§ **PROBLEM DETAILS**: The entries that follow include a run beginning at the line with "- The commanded" and ending at the line with "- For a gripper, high"; restate that run word for word and leave the rest out.

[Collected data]

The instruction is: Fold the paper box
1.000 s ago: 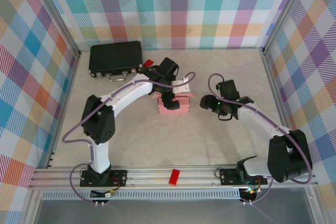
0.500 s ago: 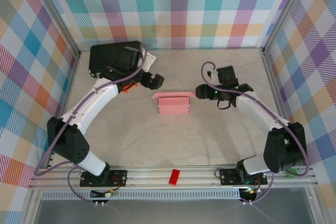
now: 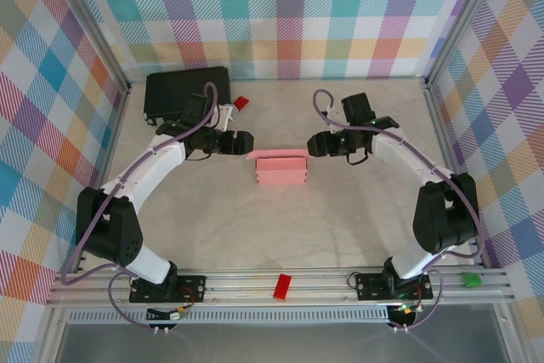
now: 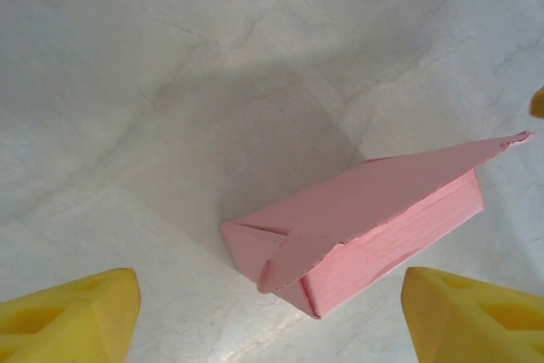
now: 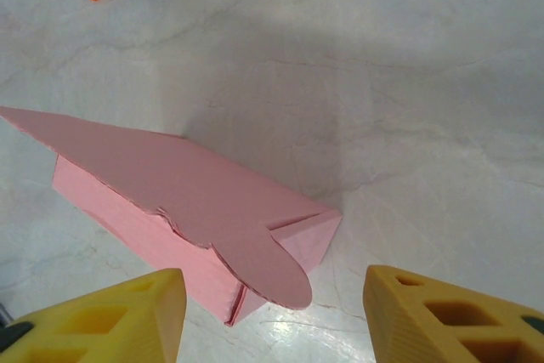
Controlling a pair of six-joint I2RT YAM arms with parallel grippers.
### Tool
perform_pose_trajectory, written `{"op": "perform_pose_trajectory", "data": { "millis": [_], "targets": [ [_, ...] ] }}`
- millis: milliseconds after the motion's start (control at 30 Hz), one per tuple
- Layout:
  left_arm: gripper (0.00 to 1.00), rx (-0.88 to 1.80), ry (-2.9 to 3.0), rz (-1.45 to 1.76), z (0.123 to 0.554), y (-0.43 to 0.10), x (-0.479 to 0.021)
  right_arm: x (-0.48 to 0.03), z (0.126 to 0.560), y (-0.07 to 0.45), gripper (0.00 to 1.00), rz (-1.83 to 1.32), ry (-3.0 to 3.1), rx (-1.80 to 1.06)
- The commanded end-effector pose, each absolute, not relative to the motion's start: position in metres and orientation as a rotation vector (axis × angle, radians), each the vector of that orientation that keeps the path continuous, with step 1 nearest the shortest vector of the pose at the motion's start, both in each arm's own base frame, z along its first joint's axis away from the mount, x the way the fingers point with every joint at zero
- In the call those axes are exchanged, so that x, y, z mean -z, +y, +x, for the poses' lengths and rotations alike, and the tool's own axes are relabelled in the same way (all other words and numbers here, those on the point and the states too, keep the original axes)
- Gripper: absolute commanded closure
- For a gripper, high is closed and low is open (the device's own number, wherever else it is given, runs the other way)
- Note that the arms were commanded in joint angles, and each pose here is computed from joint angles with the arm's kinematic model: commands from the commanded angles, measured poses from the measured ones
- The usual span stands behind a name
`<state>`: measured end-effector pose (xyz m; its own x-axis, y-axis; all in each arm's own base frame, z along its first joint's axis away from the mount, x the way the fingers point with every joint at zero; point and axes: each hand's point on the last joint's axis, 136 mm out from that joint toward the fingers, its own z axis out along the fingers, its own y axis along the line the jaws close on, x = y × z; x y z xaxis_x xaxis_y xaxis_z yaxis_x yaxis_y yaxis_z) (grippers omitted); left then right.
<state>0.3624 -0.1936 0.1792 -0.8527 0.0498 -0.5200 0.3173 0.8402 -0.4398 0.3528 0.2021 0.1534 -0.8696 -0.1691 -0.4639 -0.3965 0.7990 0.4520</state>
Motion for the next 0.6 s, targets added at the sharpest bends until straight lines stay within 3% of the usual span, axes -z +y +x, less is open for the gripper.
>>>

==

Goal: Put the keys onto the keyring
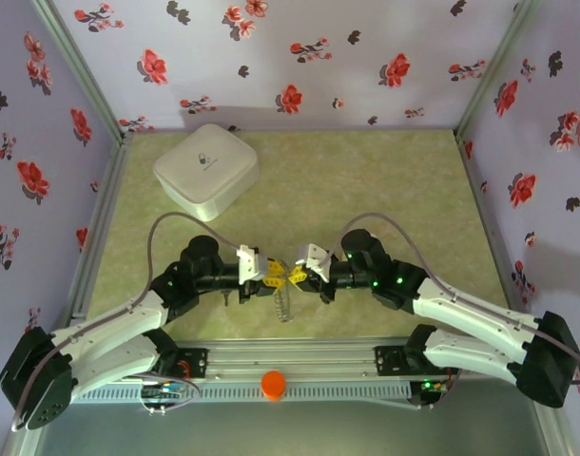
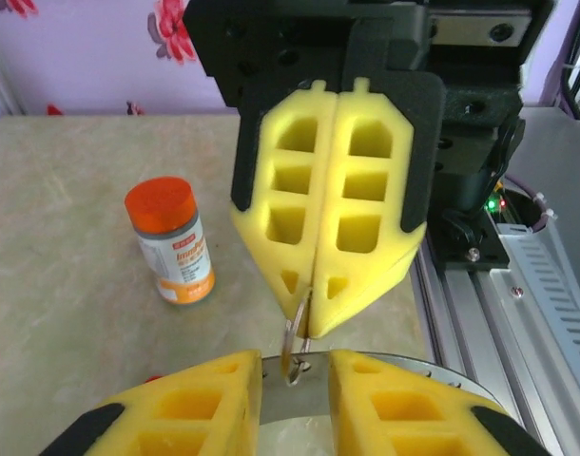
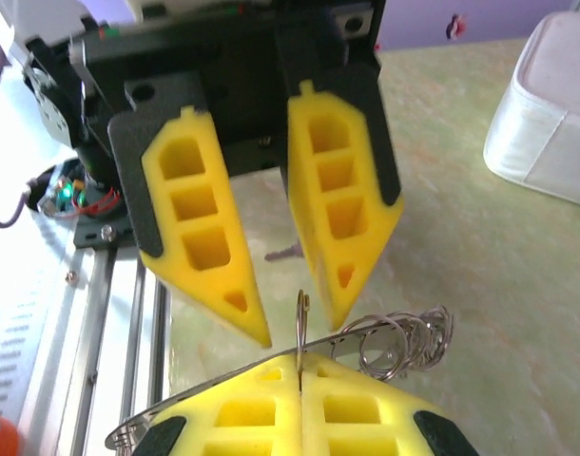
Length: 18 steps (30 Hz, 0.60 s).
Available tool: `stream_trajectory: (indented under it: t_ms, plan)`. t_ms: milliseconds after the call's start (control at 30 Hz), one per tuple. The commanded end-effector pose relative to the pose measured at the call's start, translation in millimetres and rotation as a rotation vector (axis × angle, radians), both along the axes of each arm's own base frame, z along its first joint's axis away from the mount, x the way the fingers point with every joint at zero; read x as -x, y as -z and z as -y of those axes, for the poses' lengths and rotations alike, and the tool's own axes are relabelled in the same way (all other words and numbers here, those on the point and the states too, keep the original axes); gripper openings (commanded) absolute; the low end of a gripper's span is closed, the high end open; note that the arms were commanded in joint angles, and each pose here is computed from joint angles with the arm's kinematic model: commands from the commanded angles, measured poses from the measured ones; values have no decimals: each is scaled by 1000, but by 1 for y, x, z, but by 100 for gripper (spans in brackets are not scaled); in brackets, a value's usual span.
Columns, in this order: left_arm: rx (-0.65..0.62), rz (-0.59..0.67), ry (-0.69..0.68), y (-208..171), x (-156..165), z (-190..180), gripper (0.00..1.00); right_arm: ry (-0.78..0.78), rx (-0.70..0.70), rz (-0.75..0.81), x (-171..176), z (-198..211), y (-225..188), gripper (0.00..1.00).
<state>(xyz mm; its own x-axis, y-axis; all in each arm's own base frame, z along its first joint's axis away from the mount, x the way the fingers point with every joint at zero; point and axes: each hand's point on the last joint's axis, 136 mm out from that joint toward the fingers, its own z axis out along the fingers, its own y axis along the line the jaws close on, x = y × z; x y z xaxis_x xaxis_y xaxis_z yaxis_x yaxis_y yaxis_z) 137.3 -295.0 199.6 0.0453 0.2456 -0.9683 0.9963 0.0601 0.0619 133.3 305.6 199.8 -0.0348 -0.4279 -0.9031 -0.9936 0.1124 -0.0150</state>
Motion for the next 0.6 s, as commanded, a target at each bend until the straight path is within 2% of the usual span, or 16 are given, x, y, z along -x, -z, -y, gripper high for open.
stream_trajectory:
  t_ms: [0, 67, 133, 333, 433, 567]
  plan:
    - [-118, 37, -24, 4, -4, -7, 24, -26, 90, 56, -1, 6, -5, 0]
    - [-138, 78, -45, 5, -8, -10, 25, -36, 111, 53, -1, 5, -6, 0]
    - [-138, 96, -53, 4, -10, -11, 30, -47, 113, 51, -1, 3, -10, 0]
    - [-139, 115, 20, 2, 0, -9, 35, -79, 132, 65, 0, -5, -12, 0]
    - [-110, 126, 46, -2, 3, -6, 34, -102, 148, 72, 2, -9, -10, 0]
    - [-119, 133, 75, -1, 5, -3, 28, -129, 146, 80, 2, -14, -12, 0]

§ **COMPLETED TASK**:
- The commanded end-effector pose, each absolute, not relative to the motion's start: position in metres and orientation as a rotation vector (axis × angle, radians), each the vector of that orientation that keeps the path continuous, with step 1 nearest the shortest vector of the pose at the motion's start, both in each arm's own base frame, z along its first joint's axis away from the mount, x the way the fingers point with every joint at zero
- In the call those axes are exchanged, so that x, y, z mean -z, +y, +x, for the poses' lengths and rotations alike, and the tool's own axes are relabelled in the same way (all other words and numbers here, those on the point and the states too, keep the original axes)
- Gripper: absolute commanded closure
- For a gripper, high is closed and low is open (the device's own number, wherever else it is given, runs the other way)

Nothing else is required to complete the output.